* **Problem statement**
Take each line in the entries below that holds "outline" and show it.

* **Exercise input**

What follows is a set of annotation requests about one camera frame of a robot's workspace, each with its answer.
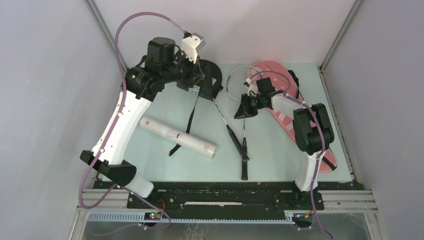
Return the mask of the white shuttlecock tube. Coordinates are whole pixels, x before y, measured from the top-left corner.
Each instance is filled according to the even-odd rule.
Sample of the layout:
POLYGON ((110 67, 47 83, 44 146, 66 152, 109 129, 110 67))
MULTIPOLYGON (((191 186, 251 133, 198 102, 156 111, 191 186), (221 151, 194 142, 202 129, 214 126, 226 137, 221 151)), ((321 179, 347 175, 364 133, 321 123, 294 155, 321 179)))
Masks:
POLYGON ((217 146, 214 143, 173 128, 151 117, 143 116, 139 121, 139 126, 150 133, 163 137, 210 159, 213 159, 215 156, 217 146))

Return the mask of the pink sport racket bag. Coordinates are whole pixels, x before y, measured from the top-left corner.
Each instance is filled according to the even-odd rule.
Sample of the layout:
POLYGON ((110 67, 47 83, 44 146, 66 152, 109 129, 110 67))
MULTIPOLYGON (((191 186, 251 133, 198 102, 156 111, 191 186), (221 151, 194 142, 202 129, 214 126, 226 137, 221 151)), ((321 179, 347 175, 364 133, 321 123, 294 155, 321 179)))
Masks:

==

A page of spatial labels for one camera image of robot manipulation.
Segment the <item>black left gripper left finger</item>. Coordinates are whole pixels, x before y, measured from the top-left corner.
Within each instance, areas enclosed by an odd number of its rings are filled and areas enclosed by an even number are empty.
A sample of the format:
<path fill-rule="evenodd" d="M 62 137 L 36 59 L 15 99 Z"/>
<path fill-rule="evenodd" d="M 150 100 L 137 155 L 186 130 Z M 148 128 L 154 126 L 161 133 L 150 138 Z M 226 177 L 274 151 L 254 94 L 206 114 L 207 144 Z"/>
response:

* * *

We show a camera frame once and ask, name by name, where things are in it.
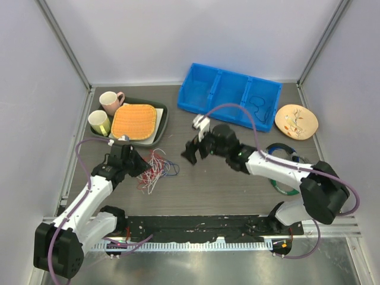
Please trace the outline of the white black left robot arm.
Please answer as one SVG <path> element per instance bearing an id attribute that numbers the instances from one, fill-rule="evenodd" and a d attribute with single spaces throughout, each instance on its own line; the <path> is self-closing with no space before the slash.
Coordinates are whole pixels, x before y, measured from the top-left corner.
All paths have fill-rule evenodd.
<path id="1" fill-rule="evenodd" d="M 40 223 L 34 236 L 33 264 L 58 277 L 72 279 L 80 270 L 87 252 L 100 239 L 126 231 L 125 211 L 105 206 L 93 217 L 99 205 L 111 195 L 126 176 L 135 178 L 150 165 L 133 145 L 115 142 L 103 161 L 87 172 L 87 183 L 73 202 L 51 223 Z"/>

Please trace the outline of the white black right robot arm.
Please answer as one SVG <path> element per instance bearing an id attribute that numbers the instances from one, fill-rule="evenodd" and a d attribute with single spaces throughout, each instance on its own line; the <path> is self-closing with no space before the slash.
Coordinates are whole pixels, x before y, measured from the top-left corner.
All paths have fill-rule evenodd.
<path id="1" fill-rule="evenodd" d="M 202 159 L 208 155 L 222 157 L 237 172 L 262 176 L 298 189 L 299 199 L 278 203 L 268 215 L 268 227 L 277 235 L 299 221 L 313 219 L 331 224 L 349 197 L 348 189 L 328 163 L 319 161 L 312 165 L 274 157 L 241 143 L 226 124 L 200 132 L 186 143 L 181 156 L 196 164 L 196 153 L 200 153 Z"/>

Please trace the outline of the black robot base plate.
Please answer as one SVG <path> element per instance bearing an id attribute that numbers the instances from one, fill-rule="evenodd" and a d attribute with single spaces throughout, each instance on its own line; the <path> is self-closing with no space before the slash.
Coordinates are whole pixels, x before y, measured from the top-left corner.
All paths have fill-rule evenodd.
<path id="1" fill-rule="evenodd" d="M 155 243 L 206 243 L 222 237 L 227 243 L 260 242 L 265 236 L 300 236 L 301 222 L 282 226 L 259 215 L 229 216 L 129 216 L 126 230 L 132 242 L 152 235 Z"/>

* **Solved problem**
Please trace the outline of the white black left robot arm.
Please trace the outline of the white black right robot arm.
Please trace the outline of the black robot base plate.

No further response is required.